* What you will do: Only lines holding the word "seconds" are wanted. Copy them from the listing below.

* The input:
.....

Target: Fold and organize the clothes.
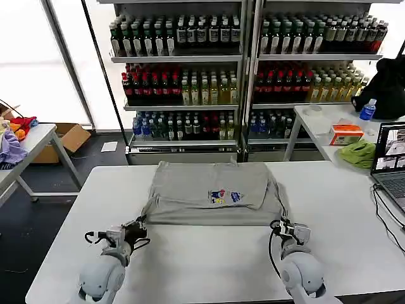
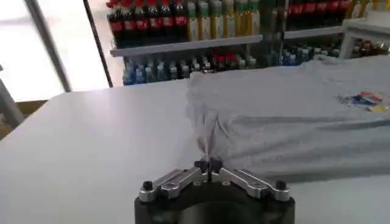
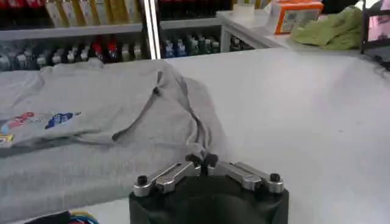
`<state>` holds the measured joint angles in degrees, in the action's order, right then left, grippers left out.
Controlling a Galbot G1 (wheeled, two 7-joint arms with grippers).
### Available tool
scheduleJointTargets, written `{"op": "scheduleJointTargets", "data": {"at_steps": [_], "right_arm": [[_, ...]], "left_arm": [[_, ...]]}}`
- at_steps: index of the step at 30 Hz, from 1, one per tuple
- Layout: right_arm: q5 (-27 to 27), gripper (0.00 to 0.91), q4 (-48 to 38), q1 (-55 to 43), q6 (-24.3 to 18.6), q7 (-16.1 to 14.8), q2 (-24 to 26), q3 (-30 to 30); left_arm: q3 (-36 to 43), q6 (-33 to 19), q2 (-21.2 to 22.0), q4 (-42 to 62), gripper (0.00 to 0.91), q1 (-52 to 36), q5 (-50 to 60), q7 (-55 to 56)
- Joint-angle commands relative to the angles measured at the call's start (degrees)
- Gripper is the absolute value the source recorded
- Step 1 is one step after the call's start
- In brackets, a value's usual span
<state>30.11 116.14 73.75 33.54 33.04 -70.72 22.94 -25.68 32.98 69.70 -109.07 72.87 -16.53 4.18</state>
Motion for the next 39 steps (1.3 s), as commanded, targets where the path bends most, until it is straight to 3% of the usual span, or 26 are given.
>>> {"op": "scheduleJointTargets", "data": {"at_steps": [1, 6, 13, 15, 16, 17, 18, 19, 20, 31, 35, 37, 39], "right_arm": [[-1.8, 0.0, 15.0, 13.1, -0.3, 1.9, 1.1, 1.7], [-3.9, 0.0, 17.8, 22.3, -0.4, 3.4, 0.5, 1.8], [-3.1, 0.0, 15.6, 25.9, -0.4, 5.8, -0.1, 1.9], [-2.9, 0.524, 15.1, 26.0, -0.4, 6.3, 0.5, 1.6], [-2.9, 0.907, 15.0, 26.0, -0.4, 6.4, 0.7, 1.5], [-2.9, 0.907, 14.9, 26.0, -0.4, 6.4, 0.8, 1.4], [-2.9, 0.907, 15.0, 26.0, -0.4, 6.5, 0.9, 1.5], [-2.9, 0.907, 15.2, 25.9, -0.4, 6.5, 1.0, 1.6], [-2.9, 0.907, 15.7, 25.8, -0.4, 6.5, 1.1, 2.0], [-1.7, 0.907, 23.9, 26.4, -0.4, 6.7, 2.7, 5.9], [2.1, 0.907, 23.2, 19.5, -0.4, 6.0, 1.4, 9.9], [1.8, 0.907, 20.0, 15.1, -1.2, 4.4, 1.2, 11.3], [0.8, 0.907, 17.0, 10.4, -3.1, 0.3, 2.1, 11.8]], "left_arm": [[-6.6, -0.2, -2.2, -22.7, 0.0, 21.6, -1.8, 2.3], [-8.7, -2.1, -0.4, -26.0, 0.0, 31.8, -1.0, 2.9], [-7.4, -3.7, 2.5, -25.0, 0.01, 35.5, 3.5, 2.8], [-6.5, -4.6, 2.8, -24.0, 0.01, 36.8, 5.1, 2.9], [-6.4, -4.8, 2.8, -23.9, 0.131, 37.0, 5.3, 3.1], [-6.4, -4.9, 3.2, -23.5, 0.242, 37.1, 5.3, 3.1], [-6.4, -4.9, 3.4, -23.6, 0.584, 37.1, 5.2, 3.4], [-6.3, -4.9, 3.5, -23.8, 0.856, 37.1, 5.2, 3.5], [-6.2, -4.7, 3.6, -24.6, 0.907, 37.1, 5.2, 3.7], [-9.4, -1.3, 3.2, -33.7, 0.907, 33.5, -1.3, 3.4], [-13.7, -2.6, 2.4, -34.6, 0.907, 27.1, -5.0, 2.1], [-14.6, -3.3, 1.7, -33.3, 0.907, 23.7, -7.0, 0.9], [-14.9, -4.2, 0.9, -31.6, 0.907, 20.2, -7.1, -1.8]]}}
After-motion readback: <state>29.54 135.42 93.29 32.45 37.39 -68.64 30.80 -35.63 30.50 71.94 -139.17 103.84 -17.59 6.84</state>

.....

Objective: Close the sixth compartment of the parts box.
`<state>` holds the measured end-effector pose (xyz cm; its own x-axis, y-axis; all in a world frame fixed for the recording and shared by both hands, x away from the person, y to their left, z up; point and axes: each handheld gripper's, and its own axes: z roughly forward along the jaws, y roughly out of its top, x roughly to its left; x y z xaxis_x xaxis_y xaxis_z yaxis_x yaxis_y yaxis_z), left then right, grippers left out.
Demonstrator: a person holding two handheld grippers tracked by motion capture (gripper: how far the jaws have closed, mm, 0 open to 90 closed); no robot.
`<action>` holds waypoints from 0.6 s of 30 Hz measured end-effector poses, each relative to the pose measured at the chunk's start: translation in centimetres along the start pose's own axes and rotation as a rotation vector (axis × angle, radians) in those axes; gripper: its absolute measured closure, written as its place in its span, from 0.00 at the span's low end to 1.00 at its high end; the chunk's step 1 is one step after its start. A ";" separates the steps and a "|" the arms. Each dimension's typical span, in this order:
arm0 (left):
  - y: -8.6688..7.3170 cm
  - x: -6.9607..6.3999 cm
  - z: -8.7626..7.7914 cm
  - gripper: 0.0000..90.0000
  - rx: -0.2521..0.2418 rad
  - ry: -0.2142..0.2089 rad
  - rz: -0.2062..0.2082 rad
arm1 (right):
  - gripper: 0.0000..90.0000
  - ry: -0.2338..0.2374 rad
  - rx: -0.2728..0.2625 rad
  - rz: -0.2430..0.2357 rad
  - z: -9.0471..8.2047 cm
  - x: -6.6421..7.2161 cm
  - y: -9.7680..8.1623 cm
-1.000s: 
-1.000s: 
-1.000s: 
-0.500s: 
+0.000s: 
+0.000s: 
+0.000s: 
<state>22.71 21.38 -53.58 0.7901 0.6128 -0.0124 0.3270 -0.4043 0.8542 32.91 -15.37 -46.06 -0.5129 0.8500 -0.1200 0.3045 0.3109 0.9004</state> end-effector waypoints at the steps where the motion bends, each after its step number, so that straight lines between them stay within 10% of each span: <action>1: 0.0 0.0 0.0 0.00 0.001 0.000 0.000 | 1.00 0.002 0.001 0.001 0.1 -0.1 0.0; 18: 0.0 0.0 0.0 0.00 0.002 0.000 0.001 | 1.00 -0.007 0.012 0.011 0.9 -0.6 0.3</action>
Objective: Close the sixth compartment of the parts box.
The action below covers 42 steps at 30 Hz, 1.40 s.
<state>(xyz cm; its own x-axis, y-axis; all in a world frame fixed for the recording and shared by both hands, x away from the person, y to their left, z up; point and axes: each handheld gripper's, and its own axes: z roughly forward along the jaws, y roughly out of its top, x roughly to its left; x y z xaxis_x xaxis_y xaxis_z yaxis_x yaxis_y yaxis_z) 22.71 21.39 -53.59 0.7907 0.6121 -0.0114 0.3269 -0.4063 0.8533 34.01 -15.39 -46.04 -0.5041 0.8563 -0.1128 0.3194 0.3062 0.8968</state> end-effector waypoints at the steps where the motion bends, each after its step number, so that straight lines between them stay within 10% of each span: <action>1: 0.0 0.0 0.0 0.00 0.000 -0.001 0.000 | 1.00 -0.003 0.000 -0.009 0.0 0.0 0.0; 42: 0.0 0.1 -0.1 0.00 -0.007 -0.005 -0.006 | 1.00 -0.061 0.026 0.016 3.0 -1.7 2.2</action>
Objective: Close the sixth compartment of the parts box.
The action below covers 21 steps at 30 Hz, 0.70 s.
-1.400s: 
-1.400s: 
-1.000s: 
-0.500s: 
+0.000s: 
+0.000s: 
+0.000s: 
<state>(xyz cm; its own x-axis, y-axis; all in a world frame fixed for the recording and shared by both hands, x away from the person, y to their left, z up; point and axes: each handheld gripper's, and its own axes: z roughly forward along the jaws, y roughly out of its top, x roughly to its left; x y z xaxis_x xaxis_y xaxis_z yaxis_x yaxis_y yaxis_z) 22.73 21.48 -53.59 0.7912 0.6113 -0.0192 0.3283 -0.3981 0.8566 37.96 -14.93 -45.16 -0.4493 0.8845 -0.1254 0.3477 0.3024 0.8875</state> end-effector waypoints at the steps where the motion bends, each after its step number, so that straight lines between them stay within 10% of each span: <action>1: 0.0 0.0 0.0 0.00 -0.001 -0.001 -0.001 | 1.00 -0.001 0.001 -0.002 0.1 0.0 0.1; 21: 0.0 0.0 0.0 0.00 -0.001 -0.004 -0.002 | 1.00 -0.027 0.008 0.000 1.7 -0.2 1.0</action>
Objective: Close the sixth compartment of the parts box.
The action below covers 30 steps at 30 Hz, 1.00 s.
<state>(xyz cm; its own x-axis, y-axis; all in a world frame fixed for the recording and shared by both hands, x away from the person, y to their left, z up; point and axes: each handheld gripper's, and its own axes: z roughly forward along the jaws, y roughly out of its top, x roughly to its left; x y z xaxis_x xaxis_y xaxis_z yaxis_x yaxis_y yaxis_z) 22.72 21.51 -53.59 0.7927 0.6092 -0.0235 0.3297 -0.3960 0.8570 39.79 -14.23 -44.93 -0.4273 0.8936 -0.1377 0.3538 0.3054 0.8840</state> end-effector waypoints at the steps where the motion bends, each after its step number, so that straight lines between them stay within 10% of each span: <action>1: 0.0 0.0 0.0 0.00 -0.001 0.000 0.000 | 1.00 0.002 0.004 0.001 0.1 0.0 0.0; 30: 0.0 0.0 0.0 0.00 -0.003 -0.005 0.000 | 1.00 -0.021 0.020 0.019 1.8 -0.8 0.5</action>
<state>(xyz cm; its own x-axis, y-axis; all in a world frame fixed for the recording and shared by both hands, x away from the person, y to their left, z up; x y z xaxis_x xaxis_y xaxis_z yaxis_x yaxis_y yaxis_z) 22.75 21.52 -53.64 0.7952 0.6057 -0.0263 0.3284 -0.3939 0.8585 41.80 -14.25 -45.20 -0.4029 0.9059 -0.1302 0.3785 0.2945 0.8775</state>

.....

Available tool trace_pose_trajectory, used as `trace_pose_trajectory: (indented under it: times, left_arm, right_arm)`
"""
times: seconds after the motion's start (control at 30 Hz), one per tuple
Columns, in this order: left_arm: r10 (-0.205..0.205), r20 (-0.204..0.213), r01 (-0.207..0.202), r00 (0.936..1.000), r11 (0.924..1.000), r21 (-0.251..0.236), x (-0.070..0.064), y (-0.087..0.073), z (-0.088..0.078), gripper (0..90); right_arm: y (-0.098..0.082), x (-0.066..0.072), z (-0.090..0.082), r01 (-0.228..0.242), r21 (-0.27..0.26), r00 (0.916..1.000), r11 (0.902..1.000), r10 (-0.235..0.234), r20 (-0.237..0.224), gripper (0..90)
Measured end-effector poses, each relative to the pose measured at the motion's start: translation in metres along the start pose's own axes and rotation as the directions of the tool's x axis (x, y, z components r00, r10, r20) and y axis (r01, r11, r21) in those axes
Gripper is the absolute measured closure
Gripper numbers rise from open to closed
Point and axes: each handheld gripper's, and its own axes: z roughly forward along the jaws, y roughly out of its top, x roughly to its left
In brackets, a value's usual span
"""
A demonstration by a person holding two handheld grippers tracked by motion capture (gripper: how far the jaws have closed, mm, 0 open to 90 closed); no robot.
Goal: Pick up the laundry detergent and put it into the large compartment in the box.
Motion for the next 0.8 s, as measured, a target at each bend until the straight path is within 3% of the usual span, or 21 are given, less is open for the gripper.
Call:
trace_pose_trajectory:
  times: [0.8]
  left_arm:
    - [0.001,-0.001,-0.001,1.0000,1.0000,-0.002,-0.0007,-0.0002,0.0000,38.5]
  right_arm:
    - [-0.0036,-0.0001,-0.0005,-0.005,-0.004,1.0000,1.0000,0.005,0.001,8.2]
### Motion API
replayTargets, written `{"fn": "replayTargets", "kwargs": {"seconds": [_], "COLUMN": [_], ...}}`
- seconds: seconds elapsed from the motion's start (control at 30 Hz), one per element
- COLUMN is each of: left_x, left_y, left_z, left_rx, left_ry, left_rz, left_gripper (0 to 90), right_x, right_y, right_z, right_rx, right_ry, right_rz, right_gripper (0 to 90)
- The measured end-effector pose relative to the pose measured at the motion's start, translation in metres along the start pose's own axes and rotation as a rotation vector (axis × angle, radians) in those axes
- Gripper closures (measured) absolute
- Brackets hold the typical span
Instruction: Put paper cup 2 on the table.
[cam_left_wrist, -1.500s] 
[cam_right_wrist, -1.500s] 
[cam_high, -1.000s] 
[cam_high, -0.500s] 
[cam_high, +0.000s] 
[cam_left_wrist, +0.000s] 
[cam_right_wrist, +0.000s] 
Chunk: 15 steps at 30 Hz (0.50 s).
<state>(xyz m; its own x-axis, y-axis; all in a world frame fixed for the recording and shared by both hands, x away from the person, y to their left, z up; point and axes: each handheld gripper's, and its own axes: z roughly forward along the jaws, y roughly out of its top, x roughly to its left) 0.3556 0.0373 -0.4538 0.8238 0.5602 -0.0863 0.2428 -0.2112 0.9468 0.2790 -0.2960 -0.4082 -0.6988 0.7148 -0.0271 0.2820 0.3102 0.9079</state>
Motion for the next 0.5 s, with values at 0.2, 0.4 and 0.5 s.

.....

* Written response:
times: seconds after the motion's start (control at 30 Hz), one per tuple
replayTargets, written `{"fn": "replayTargets", "kwargs": {"seconds": [_], "COLUMN": [_], ...}}`
- seconds: seconds elapsed from the motion's start (control at 30 Hz), one per element

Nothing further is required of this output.